▶ _WHAT YOU NEED TO DO_
Whenever the word "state" appears in a line of the listing, copy that line.
+===+
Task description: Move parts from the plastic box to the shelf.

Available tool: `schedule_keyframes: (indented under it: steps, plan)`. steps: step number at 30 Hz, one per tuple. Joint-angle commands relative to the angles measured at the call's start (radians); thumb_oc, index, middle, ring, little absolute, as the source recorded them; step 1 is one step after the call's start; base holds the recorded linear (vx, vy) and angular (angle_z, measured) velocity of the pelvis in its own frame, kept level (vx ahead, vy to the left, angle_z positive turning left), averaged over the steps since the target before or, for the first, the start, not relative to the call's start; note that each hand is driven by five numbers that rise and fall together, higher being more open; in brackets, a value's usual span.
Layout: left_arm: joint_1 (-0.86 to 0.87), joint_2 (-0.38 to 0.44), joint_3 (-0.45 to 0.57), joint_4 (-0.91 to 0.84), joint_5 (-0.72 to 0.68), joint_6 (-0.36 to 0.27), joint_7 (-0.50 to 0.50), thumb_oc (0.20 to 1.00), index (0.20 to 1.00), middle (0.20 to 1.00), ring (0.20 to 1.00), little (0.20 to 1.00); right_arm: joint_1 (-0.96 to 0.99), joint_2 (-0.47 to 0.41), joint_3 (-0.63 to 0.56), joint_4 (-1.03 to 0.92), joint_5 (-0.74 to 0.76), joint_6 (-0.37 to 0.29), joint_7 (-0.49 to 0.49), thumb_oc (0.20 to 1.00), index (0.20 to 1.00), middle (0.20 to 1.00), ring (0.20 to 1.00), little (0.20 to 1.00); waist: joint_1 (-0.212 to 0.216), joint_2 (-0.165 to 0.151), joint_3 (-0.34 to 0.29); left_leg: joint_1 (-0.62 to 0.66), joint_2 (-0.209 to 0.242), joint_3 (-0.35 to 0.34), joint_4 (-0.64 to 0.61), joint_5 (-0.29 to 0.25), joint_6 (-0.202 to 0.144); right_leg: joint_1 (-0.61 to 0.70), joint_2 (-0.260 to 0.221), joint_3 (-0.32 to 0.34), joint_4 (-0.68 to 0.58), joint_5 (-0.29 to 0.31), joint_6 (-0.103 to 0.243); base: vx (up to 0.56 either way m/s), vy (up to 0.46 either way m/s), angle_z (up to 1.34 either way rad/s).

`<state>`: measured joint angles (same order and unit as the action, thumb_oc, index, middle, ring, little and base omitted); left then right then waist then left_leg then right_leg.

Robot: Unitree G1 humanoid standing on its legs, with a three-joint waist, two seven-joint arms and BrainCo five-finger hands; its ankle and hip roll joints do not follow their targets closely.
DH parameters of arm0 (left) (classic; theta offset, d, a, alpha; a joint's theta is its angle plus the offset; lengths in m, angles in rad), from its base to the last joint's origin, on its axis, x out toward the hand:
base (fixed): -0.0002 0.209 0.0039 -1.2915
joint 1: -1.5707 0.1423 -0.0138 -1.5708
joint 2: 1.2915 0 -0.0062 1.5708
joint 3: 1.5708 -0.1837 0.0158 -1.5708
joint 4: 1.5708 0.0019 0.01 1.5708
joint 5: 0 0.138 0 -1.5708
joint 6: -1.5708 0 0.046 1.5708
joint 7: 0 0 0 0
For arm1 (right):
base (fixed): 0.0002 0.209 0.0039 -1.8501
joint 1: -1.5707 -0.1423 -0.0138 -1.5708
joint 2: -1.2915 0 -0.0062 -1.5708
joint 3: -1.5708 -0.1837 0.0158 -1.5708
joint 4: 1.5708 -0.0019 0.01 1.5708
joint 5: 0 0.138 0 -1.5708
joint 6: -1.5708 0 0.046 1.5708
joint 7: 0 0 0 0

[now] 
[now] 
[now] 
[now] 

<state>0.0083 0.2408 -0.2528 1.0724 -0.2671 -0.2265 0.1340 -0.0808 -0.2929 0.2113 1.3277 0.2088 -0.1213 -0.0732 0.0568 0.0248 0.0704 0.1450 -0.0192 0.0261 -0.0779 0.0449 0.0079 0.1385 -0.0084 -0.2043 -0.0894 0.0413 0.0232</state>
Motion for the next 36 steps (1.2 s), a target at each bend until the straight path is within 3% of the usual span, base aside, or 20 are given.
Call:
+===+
▶ _RESPONSE_
`<state>`: measured joint angles (same order and unit as the action, thumb_oc, index, middle, ring, little and base omitted); left then right then waist then left_leg then right_leg.
<state>0.0083 0.2408 -0.2528 1.0724 -0.2671 -0.2265 0.1340 -0.0808 -0.2929 0.2113 1.3277 0.2088 -0.1213 -0.0732 0.0568 0.0248 0.0704 0.1450 -0.0192 0.0261 -0.0779 0.0449 0.0079 0.1385 -0.0084 -0.2043 -0.0894 0.0413 0.0232</state>

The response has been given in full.